Acohs argued that it was the owner of copyright subsisting in each of its MSDSs, and in the source code for each such MSDS, and UCorp had infringed that copyright by copying its MSDSs.


At trial


At first instance, Justice Jessup found that copyright did not subsist in the source code or in the MSDSs, except for certain MSDSs that had been authored by Acohs’ employees.


His Honour held that while there was no reason to deny a body of source code the status of a literary work for the purposes of the Copyright Act 1968 (Cth) (the Act), the source code generated by Acoh’s computer program (Infosafe) could not be described as an original literary work for copyright purposes for the following reasons:


  • The source code, as a complete work was not written by any single human author.
  • It could not be said that Acohs’ programmers who wrote the routines and instruction tags for Infosafe were the authors.
  • The source code for each identified MSDS was not a work of joint authorship because it was artificial to say that the programmers and the employees who created MSDSs using Infosafe had collaborated with each other in writing the relevant source code.

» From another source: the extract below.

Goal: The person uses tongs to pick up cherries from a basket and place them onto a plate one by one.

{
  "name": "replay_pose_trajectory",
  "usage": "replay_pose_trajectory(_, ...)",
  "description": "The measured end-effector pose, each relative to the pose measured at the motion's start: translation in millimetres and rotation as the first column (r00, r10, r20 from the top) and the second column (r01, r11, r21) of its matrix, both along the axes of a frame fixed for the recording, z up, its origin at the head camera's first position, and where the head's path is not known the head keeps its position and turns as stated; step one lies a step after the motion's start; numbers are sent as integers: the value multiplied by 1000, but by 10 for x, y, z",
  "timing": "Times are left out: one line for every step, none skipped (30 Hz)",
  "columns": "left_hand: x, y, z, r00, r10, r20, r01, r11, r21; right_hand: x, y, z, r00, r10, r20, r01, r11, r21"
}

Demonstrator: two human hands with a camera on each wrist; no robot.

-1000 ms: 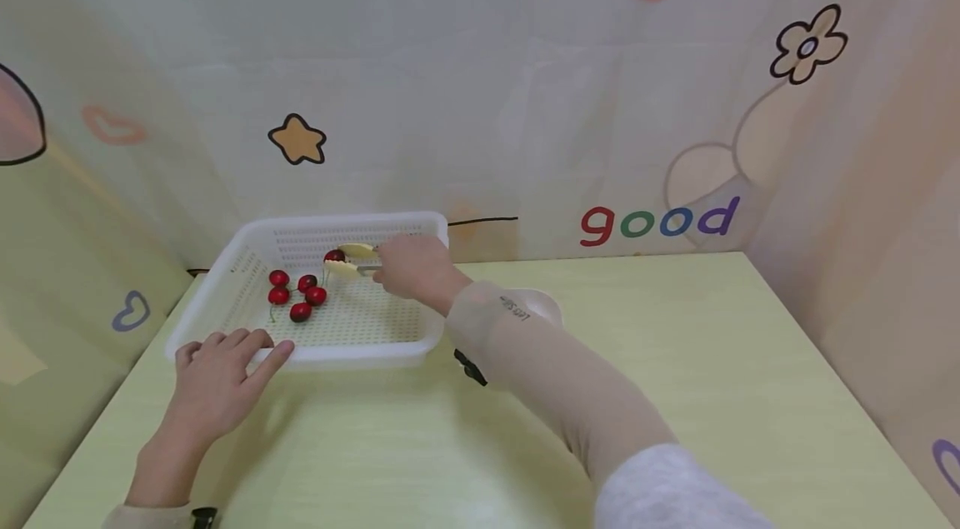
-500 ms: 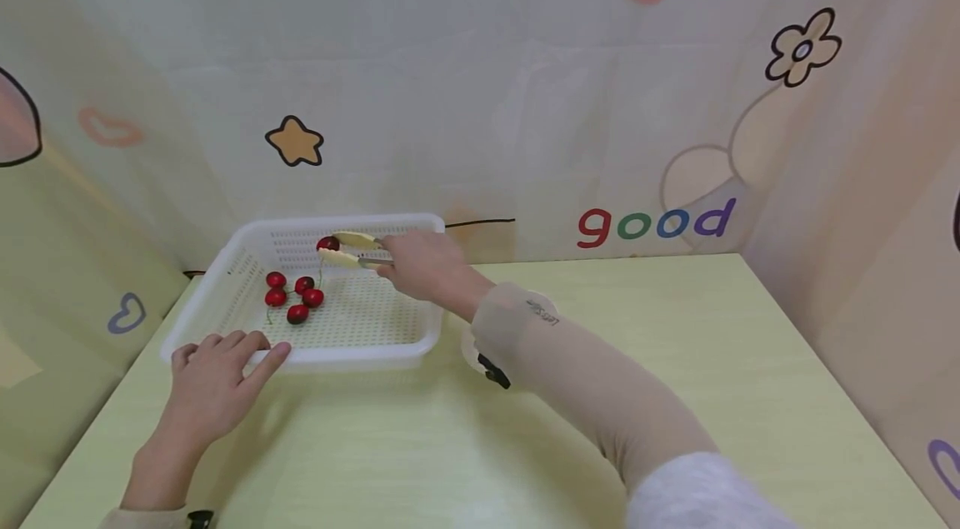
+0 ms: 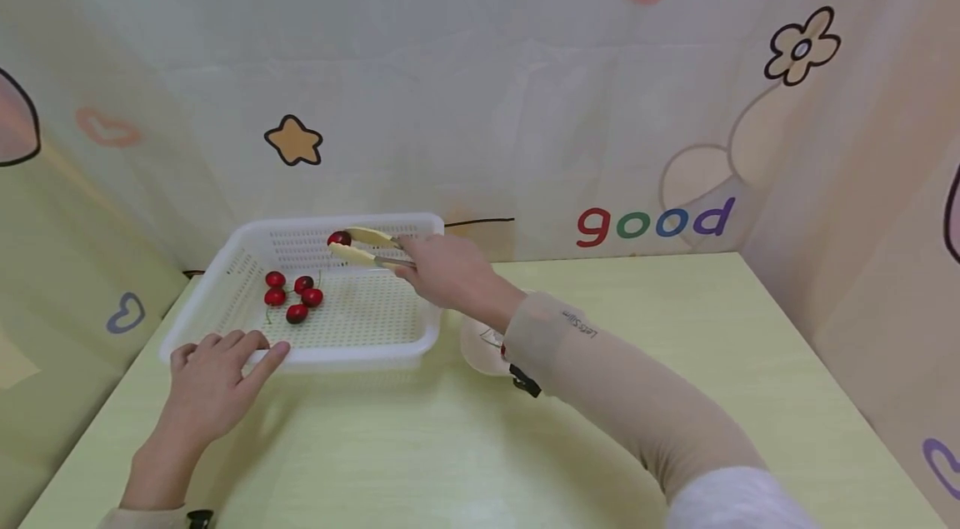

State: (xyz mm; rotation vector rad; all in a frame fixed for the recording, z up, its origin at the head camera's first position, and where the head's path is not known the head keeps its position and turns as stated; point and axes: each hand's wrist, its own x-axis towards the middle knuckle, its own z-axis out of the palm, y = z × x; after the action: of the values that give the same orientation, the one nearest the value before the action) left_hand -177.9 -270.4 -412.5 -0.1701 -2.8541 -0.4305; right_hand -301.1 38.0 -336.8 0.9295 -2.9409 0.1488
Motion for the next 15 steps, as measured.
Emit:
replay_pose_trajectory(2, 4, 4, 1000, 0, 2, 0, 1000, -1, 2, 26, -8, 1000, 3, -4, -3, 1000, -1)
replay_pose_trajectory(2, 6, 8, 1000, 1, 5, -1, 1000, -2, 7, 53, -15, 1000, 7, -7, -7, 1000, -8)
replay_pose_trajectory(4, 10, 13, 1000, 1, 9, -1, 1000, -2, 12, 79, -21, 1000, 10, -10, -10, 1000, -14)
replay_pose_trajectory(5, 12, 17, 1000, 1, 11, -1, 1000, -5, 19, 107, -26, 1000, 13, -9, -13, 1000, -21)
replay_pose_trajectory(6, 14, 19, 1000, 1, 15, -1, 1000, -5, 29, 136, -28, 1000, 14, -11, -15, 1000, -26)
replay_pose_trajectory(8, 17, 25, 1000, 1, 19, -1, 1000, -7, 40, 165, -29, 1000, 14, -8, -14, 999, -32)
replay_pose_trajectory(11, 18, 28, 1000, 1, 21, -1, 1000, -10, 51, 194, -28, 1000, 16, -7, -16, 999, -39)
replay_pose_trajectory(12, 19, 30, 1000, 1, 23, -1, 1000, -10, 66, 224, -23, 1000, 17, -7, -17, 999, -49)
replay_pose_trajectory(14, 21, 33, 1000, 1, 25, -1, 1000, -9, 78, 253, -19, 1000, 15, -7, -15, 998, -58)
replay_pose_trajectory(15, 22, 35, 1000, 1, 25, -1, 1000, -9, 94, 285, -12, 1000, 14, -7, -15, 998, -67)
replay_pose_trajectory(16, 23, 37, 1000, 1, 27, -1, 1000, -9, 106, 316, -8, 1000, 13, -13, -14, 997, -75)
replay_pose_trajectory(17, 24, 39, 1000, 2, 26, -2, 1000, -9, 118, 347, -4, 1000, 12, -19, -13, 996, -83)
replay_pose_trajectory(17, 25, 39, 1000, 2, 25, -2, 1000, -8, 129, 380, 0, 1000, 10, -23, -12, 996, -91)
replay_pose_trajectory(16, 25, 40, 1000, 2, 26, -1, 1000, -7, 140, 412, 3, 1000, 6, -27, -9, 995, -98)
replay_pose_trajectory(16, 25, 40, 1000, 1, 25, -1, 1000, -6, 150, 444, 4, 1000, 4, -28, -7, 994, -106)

Although Justice Jessup found that the only MSDSs that attracted copyright protection were the ones “authored” by Acohs employees, his Honour found that there was no copyright infringement of these MSDSs as Acohs had impliedly licensed UCorp to reproduce these MSDSs, as UCorp had reproduced these MSDSs for MISs who were Acohs’ customers and had an implied licence to make or obtain copies of the Acohs MSDSs.


On appeal


The Full Federal Court largely upheld the trial judge’s ruling on the status of the source code and other MSDSs as not being original literary works, but ruled in favour of Acohs on the issue of infringement of the Acohs authored MSDSs.


Interestingly, on the issue of copyright in the source code, the Court said it was possible that a routine, or even an information tag for a computer program, if original may be sufficiently substantial and functionally separate from the entire program of which it forms a part to constitute a separate copyright work. Unfortunately for Acohs, it did not plead or advance this argument at trial or on appeal. The MSDSs that UCorp copied were made in response to requests from customers who had the benefit of an implied licence from Acohs. The Court found that these copies fell within the scope of the implied licence and therefore there was no infringement.

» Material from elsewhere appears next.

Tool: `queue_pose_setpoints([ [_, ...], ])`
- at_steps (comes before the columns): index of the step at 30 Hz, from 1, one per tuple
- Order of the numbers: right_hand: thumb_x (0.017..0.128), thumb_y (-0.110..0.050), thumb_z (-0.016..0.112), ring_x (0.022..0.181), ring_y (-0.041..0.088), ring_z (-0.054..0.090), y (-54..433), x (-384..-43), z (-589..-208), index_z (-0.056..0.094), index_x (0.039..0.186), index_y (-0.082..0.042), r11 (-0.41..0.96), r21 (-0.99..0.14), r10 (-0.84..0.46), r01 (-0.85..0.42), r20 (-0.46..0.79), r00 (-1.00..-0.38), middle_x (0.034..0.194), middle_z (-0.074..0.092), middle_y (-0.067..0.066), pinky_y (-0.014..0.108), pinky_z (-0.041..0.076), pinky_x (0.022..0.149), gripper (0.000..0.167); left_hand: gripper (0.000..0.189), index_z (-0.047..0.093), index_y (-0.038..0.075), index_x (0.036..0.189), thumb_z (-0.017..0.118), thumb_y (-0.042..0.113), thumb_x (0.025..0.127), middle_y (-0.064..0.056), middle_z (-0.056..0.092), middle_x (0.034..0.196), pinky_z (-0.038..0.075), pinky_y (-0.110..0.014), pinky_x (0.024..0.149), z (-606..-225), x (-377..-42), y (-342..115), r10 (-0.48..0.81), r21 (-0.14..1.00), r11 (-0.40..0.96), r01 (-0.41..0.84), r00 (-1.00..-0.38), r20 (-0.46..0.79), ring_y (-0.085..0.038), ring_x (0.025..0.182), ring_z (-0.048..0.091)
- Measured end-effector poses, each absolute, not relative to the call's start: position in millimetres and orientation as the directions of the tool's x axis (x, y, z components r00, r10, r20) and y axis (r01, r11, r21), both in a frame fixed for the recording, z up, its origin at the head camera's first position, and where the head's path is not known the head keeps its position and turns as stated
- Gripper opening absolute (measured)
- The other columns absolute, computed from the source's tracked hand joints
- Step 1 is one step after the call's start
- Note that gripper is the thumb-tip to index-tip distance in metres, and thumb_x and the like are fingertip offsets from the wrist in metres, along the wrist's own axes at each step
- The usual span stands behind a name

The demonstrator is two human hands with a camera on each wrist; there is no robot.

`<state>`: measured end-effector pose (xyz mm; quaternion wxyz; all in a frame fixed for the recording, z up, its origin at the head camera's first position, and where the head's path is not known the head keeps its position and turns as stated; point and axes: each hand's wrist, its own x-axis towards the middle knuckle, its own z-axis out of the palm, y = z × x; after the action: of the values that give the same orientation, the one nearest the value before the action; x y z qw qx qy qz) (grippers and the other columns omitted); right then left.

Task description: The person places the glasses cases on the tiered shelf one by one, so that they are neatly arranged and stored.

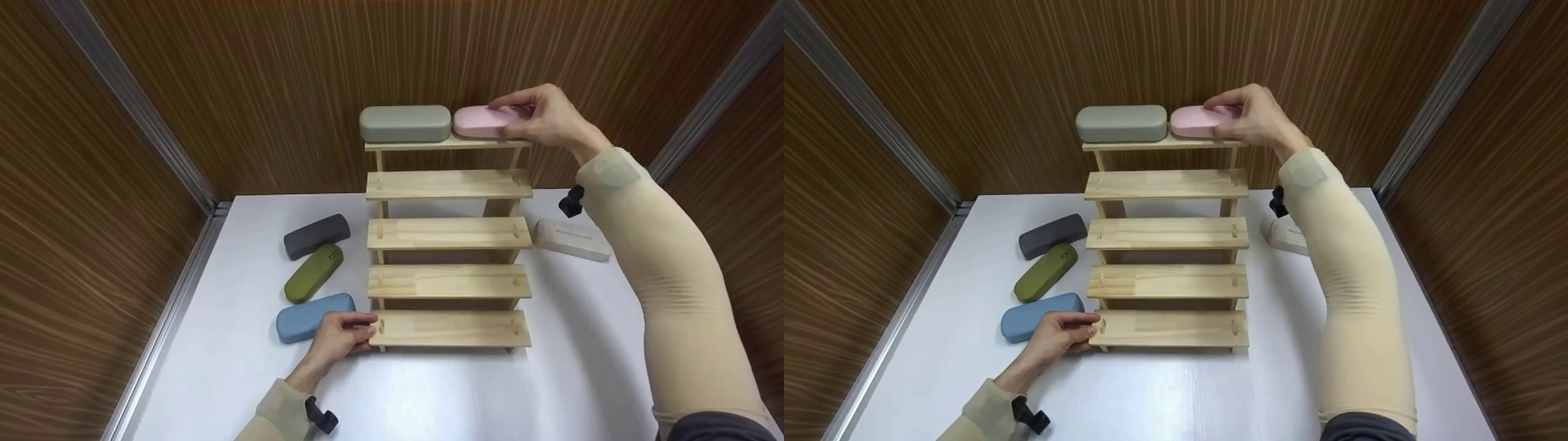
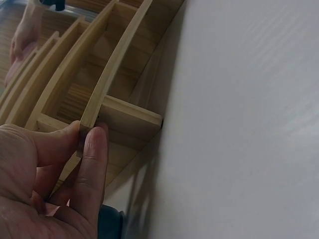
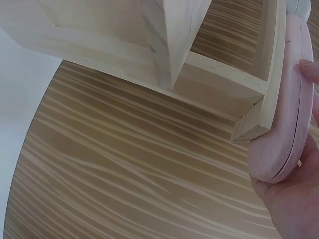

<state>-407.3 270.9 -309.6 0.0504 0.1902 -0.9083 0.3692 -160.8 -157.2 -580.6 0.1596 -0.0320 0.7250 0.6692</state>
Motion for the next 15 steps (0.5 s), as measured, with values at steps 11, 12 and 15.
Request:
queue_pose_setpoints([
  [11,0.088,-0.01,0.091,0.102,0.005,0.063,270.2,-407.8,-310.7,0.084,0.132,-0.01,0.623,-0.65,-0.332,-0.435,0.283,-0.9,0.132,0.081,0.009,0.013,0.047,0.085,0.045,0.032,0.08,-0.006,0.129,0.082,0.001,0.098,-0.015,0.083,0.118,0.069,-0.023,0.07,-581.1,-161.6,-157.4,0.168,0.961,0.107,-0.254,-0.948,-0.27,-0.01,0.084,0.078],
  [12,0.088,-0.009,0.092,0.102,0.005,0.063,269.8,-407.9,-310.6,0.084,0.132,-0.009,0.618,-0.648,-0.339,-0.446,0.292,-0.894,0.132,0.081,0.012,0.013,0.048,0.085,0.045,0.032,0.08,-0.006,0.129,0.082,0.001,0.098,-0.014,0.084,0.116,0.069,-0.023,0.07,-581.2,-161.9,-157.5,0.168,0.961,0.107,-0.255,-0.948,-0.27,-0.01,0.083,0.078],
  [15,0.087,-0.008,0.092,0.101,0.003,0.064,269.3,-409.1,-310.8,0.084,0.132,-0.008,0.613,-0.641,-0.35,-0.463,0.305,-0.886,0.134,0.081,0.016,0.011,0.047,0.085,0.046,0.032,0.081,-0.005,0.128,0.082,0.002,0.098,-0.012,0.084,0.114,0.068,-0.022,0.071,-581.7,-162.8,-157.6,0.165,0.959,0.11,-0.262,-0.947,-0.277,-0.01,0.084,0.078],
])
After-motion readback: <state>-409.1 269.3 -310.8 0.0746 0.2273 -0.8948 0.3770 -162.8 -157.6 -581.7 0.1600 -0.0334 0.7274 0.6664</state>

However, Ucorp also “trawled” the internet looking for other MSDSs and, when it found ones it did not already have stored, downloaded them to have them readily available in anticipation of customer requests. As these copies were not made in response to an implied licensee’s request, but in anticipation of a request which might never be made, these copies fell outside the scope of the implied licence. Ucorp was found liable for infringing the copyright in all those MSDSs which it reproduced without a specific request from a customer before the copy was made.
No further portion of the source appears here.